**Exercise**
What do the lines say from the one containing "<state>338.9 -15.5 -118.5" to the end of the records? Restate them word for word, and only those.

____ Input data

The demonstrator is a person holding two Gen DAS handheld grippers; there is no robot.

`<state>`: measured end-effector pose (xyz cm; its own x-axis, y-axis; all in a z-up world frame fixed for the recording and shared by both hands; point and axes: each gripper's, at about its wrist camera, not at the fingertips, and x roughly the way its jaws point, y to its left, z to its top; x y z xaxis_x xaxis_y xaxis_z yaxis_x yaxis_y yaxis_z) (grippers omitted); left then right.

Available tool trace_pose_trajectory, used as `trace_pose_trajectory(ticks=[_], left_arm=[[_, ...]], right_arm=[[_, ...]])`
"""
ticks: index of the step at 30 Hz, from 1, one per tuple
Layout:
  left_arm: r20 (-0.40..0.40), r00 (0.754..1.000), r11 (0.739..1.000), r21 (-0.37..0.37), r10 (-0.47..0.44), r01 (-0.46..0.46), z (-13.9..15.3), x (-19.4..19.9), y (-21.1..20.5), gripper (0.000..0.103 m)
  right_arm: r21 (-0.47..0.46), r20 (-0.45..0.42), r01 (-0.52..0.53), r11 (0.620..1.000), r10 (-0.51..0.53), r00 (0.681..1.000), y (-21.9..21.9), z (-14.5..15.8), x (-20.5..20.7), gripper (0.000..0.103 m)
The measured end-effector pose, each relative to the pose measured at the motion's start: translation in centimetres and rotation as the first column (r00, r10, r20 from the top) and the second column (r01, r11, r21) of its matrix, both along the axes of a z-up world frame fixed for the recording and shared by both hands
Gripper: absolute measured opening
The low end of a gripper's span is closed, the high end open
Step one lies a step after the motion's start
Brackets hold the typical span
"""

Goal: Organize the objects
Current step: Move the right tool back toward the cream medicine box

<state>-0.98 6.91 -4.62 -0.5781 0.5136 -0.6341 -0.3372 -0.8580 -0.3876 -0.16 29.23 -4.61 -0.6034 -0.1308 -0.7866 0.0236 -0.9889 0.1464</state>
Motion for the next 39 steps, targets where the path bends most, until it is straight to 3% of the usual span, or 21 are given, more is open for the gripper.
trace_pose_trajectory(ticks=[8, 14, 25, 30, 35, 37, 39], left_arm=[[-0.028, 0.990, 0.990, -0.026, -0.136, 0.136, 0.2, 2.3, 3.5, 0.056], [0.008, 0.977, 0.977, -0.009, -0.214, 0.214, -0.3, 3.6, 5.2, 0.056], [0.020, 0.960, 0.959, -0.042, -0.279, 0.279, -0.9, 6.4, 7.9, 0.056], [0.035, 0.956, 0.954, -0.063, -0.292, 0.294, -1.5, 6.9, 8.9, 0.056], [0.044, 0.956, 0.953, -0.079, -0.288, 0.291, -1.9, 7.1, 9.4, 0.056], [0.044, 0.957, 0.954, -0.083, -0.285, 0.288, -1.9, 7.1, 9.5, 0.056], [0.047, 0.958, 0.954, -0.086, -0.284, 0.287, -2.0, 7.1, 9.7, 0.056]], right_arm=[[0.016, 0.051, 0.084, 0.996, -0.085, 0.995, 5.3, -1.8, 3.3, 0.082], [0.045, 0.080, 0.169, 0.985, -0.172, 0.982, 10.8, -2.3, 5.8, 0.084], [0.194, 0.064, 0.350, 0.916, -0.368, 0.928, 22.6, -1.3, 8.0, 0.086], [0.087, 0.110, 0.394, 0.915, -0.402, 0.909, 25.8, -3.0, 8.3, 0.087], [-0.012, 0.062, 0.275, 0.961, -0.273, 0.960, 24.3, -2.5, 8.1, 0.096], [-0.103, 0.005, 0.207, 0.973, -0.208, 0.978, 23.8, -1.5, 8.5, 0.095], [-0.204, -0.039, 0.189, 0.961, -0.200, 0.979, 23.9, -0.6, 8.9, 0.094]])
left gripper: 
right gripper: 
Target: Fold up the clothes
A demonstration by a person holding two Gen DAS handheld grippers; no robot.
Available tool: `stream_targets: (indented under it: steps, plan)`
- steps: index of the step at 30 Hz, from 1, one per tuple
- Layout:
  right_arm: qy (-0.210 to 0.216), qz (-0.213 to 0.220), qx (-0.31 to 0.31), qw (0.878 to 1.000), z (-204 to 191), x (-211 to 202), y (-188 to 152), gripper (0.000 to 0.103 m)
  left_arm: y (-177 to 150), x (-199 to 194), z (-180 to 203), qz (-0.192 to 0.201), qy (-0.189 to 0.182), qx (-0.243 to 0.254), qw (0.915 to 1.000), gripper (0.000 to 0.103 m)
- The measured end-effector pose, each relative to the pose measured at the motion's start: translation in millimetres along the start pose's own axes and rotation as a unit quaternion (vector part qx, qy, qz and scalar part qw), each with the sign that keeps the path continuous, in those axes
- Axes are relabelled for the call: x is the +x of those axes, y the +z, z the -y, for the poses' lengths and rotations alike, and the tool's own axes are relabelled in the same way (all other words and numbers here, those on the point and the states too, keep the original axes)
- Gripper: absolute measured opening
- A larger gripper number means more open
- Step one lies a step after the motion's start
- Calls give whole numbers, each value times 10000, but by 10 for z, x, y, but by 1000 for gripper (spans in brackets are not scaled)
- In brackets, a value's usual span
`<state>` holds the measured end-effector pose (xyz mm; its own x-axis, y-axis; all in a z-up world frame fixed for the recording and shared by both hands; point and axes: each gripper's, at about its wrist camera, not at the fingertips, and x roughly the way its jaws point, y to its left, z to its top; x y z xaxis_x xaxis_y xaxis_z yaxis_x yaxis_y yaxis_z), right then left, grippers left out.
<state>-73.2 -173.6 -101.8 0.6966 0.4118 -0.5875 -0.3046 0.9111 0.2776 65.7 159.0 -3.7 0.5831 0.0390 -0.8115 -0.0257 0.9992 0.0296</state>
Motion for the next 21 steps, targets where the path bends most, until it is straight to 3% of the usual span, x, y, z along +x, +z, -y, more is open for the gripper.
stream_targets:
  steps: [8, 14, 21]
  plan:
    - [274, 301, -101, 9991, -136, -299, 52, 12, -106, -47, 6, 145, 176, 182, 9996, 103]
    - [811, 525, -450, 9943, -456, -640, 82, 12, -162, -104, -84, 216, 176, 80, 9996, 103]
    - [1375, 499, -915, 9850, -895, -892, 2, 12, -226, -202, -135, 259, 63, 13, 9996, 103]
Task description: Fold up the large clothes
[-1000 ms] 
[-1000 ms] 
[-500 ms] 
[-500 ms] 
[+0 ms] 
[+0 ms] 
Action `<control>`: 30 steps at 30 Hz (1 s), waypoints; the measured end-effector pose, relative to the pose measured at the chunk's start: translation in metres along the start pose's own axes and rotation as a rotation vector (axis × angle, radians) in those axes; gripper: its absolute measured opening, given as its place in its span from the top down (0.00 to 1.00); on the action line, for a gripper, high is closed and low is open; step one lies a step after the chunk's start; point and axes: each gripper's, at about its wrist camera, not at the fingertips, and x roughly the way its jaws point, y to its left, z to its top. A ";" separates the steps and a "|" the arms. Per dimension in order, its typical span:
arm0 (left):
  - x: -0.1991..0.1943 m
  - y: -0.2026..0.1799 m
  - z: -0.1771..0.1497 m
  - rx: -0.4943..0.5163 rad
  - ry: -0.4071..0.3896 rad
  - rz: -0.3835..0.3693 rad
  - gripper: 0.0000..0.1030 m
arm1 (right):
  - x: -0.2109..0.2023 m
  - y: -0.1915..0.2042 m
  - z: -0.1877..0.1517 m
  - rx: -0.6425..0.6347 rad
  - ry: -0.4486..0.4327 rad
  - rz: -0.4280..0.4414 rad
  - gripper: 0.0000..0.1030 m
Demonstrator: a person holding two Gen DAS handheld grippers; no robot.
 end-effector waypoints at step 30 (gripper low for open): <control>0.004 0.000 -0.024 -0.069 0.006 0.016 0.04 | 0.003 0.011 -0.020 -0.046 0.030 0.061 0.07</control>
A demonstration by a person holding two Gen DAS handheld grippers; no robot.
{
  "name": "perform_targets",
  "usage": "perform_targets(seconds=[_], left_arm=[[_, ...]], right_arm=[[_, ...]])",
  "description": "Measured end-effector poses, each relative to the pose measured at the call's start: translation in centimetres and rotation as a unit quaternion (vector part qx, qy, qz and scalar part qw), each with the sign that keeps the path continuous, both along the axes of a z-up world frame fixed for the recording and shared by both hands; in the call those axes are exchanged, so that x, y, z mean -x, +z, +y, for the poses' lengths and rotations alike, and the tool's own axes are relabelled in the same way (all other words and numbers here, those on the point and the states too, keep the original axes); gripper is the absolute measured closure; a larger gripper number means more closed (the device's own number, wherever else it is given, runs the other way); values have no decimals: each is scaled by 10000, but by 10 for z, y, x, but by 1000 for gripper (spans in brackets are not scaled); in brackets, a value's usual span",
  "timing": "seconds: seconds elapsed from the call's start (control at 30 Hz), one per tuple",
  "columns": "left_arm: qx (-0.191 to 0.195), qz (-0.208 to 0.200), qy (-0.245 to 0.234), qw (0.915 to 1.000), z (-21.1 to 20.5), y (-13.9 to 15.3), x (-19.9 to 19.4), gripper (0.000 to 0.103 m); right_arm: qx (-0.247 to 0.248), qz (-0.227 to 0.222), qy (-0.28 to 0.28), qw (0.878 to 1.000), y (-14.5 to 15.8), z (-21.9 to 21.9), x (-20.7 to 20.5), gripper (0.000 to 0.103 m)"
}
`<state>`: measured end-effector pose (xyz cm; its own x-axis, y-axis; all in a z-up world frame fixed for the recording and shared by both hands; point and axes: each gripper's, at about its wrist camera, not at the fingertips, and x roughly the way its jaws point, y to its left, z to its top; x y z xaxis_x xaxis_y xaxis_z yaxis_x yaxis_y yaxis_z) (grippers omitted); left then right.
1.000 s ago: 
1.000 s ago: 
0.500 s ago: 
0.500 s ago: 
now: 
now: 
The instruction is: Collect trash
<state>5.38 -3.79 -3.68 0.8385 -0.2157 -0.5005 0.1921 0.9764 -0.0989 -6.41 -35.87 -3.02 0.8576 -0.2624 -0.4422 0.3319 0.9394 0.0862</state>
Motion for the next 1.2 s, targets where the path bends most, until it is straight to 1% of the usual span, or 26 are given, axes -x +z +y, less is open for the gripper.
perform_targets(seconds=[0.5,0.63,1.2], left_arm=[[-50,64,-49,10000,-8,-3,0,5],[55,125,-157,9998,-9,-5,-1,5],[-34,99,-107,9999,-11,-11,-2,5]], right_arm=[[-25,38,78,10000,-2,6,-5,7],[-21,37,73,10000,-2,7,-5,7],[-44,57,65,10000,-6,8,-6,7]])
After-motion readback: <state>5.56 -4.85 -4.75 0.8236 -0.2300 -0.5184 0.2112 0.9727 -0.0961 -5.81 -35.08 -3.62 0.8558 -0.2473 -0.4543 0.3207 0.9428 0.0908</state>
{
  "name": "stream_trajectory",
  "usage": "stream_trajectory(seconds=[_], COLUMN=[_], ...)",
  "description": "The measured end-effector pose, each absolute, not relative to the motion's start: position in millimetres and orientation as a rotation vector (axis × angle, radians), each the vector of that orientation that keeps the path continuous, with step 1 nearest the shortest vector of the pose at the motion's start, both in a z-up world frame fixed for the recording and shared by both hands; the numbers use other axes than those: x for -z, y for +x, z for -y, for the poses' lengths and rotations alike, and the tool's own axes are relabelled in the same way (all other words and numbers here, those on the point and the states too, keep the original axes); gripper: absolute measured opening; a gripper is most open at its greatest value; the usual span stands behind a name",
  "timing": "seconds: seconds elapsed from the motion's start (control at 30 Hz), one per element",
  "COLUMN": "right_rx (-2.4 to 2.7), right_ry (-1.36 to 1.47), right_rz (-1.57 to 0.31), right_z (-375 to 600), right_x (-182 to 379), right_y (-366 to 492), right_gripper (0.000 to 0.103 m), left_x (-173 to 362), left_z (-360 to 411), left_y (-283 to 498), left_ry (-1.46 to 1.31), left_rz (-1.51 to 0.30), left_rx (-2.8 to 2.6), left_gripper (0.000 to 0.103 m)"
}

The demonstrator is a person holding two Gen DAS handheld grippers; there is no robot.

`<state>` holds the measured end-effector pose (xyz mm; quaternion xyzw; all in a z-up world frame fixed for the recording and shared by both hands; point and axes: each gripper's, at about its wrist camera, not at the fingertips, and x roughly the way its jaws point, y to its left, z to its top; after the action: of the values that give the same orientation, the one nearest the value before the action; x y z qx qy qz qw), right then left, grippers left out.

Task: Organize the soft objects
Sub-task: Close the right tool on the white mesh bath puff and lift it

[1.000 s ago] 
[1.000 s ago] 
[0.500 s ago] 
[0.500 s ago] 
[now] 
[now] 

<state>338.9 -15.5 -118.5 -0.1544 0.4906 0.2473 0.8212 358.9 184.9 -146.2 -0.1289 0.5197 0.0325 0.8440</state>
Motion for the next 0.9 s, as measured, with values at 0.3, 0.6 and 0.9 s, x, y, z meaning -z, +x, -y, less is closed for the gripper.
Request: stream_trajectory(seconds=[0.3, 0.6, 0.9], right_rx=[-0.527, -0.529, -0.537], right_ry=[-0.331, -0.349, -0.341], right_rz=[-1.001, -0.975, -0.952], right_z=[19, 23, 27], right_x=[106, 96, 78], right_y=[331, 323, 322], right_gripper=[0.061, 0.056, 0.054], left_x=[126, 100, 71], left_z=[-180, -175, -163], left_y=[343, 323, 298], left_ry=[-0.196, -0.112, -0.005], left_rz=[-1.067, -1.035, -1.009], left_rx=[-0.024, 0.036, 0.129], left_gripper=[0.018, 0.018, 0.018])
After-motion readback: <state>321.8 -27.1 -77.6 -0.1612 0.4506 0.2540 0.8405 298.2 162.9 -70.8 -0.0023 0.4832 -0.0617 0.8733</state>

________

**Response area**
<state>338.9 -15.5 -118.5 -0.1544 0.4906 0.2473 0.8212 358.9 184.9 -146.2 -0.1289 0.5197 0.0325 0.8440</state>
Motion for the next 0.9 s, as measured, with values at 0.3, 0.6 and 0.9 s, x, y, z meaning -z, +x, -y, less is closed for the gripper.
Request: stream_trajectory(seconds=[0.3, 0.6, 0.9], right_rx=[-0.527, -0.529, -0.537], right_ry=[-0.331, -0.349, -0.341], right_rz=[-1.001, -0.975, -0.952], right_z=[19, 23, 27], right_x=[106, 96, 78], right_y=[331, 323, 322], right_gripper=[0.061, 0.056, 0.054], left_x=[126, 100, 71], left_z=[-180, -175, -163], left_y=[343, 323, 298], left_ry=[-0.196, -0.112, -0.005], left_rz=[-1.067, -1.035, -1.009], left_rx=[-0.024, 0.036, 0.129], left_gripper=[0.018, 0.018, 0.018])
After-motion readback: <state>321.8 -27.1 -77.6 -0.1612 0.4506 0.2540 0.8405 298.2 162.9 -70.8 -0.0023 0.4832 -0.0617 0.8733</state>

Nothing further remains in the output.